- Opening Delimiter -

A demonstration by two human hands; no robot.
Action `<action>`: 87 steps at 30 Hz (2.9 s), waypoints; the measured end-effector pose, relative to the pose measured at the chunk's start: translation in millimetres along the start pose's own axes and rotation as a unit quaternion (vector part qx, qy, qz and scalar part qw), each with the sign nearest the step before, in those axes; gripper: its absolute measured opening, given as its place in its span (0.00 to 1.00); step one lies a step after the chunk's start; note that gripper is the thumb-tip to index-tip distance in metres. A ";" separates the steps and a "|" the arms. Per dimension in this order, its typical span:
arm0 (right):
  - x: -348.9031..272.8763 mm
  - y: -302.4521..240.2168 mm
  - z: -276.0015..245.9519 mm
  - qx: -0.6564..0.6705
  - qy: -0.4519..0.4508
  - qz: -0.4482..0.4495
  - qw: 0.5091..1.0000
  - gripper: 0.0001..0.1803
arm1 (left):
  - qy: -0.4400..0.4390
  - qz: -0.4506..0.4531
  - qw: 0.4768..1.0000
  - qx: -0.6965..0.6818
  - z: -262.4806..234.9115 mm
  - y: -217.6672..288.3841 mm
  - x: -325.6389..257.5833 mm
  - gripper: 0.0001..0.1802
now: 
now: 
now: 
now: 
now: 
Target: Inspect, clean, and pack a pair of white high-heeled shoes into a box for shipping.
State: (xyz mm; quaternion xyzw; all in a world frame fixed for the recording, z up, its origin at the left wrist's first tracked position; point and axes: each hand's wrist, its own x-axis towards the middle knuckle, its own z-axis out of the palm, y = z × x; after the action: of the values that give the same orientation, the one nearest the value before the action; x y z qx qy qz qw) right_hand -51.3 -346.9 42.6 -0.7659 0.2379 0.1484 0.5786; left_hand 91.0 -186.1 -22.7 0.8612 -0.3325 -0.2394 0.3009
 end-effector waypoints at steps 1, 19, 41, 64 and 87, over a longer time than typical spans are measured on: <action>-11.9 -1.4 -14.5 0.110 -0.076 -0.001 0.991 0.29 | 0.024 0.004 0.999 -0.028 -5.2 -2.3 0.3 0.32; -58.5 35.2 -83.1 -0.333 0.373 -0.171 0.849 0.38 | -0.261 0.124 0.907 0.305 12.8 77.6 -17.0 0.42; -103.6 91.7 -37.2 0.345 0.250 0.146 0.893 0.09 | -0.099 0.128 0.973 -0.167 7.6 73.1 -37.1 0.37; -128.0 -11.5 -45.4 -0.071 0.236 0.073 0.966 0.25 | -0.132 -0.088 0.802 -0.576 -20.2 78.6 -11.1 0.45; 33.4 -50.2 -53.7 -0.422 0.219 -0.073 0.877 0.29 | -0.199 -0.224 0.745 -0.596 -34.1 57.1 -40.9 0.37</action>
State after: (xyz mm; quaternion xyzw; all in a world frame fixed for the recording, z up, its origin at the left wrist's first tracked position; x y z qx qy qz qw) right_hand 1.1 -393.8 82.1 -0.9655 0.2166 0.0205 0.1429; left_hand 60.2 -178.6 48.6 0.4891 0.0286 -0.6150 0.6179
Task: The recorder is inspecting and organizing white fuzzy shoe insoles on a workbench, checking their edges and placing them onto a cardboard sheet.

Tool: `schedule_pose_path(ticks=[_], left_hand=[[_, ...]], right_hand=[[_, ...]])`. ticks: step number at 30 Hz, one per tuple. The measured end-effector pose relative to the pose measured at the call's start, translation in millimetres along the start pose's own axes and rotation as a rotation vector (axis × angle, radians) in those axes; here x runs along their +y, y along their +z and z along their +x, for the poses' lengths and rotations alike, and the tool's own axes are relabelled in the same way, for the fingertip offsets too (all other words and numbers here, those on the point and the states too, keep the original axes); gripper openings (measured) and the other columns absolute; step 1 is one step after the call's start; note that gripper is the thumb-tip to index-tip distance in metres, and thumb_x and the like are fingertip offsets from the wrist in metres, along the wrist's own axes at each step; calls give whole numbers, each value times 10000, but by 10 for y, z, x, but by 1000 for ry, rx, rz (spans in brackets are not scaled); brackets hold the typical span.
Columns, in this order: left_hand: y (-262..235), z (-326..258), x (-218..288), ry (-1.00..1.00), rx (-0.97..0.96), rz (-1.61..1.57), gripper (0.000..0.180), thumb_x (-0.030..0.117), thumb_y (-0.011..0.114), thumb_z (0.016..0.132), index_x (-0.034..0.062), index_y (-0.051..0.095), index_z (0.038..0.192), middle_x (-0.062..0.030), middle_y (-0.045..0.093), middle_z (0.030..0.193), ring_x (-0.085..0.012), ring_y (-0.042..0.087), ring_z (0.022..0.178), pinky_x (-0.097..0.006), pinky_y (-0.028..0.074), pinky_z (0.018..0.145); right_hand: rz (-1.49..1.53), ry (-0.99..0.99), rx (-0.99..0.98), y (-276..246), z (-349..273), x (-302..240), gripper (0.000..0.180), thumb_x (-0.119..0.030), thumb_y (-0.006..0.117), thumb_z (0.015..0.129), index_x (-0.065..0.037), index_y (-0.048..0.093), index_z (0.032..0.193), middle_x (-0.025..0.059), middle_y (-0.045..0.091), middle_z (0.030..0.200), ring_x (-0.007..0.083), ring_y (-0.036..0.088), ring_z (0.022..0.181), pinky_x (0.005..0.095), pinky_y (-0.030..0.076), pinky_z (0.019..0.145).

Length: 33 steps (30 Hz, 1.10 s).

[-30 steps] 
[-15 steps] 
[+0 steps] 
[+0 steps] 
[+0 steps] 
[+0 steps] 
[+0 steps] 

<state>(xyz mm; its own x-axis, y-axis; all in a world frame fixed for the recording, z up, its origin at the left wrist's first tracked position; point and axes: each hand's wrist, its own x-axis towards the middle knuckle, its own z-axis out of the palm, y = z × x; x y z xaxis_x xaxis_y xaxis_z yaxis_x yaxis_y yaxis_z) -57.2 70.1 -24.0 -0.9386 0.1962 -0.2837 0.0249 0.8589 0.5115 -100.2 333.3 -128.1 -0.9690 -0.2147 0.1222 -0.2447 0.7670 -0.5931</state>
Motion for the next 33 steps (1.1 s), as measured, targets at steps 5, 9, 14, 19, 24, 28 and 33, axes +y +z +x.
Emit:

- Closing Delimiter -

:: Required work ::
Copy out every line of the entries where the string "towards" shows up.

:: Task answer ::
State: (xyz mm; quaternion xyzw; all in a world frame fixed for the recording, z up, its origin at the left wrist's first tracked position; point and axes: each hand's wrist, its own x-axis towards the middle knuckle, its own z-axis out of the palm, y = z × x; after the action: of the values that give the same orientation, the one nearest the value before the action; x y z qx qy qz qw) right_hand -51.3 -346.9 42.6 -0.7659 0.2379 0.1484 0.5786; left_hand 91.0 -186.1 -22.7 0.8612 -0.3325 -0.2394 0.3009
<state>(xyz mm; its own x-axis, y-axis; all in a world frame fixed for the recording, z up, its origin at the left wrist's first tracked position; point and axes: each hand's wrist, its own x-axis towards the middle knuckle, its own z-axis out of the palm, y = z × x; x y z xaxis_x xaxis_y xaxis_z yaxis_x yaxis_y yaxis_z) -57.2 70.1 -24.0 -0.9386 0.1962 -0.2837 0.0249 0.8589 0.5115 -100.2 333.3 -128.1 -0.9690 -0.2147 0.1222 -0.2447 0.7670 -0.5931</state>

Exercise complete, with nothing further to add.